WORK REQUIRED: Copy each line below in which the string "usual" appears.

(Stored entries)
---------------
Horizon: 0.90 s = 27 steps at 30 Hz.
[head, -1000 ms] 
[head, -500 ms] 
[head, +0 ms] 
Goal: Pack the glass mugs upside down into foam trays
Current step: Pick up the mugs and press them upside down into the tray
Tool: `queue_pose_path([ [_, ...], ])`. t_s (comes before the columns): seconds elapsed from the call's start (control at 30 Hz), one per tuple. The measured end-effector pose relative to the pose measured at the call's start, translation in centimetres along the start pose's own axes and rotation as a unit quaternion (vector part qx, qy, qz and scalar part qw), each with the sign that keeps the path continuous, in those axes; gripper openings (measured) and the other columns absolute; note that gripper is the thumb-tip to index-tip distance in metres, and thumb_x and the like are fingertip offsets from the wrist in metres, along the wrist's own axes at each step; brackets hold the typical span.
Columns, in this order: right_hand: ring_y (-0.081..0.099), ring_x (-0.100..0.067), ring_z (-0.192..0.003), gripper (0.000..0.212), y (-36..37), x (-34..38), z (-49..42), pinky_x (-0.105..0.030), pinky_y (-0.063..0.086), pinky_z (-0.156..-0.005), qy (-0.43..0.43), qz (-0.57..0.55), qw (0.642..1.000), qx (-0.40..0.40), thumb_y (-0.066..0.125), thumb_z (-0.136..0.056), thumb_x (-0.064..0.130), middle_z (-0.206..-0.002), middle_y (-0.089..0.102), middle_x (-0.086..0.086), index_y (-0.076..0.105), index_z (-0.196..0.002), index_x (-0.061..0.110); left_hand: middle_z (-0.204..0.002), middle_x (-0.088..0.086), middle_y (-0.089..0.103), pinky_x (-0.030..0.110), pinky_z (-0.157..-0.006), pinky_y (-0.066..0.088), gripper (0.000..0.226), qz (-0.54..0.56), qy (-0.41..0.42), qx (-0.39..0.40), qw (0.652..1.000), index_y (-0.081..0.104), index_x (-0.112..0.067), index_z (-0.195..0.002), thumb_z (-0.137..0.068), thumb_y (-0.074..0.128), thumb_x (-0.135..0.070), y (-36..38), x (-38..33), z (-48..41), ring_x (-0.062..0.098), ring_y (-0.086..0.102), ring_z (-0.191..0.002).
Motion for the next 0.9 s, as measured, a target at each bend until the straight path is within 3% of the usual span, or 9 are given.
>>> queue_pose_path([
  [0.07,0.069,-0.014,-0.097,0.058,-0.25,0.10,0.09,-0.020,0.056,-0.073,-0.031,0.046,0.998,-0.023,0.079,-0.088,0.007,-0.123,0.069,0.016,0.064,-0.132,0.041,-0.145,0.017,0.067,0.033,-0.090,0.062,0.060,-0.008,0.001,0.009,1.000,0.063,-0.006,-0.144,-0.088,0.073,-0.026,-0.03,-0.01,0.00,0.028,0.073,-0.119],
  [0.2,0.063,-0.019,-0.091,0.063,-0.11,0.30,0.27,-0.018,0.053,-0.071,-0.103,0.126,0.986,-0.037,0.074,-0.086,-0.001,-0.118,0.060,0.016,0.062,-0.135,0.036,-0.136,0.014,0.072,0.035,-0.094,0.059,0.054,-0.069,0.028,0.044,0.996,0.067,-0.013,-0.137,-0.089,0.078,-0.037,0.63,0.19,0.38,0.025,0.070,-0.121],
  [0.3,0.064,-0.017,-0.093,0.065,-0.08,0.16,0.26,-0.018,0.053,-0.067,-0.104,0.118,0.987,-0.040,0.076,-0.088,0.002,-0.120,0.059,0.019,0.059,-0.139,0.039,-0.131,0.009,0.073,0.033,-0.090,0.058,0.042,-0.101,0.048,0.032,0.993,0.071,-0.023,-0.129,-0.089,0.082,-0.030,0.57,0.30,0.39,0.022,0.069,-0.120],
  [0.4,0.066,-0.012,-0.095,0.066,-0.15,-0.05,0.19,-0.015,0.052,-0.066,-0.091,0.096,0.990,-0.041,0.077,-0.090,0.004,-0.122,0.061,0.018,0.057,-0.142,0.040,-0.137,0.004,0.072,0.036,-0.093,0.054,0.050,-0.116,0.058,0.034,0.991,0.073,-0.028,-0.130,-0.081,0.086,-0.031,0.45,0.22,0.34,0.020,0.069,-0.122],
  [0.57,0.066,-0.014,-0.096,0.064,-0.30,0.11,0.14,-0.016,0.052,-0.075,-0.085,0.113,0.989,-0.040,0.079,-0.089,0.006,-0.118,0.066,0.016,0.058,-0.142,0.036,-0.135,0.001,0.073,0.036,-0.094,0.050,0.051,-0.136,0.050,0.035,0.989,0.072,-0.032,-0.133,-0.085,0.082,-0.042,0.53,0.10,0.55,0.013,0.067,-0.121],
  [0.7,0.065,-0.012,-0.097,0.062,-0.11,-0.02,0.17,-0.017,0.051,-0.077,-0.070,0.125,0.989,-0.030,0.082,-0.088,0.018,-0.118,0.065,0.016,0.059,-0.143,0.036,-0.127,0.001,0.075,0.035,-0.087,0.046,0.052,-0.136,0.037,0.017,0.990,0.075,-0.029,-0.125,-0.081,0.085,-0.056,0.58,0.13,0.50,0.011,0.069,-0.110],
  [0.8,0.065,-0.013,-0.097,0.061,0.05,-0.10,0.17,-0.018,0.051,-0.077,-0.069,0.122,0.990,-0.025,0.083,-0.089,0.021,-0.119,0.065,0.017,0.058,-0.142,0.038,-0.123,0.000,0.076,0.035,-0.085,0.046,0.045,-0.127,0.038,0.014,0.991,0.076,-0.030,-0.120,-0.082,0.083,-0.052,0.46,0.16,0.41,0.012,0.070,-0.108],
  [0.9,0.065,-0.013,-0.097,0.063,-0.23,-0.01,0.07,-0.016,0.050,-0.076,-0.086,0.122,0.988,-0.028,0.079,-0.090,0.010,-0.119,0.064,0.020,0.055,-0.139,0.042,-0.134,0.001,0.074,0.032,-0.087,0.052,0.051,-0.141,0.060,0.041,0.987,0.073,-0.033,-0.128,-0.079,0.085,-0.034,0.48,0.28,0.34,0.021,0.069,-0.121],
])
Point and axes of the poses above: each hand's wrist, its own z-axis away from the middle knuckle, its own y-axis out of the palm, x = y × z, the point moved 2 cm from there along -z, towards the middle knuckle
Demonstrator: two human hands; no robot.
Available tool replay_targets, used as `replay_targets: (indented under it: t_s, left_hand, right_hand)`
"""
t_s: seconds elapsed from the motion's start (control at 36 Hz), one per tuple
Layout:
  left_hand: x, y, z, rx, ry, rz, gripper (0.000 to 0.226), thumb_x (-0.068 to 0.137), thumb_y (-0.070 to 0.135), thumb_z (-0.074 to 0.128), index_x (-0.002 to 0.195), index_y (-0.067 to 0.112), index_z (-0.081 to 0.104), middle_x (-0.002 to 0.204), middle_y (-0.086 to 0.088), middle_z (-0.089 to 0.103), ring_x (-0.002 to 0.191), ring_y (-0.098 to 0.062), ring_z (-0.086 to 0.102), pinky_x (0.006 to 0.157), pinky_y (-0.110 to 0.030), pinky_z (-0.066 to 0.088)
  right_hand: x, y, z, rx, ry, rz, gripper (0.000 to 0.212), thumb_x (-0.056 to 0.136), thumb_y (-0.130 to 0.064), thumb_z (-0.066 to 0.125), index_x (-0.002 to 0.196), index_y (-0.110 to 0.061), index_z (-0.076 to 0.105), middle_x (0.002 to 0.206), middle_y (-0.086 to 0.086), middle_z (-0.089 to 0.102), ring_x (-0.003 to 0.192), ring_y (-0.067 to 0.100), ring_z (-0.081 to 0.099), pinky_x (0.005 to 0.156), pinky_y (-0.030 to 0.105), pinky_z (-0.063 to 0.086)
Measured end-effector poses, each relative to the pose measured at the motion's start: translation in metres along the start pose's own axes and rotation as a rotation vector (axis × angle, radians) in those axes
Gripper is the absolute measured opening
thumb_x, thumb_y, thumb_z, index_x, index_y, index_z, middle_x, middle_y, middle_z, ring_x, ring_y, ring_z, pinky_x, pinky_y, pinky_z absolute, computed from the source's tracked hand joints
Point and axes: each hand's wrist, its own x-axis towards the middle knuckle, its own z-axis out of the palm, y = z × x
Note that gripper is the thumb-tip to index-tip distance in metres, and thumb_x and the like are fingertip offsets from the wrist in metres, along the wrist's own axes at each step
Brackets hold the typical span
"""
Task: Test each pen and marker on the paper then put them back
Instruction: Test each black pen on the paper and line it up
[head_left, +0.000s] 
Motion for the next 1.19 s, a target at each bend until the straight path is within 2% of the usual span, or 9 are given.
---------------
SOLUTION TO THE PROBLEM:
Motion for the next 0.9 s, as measured, a target at each bend until the straight path is within 3% of the usual span, or 9 are given.
Motion for the next 1.19 s, a target at each bend until the straight path is within 2% of the usual span, or 9 are given.

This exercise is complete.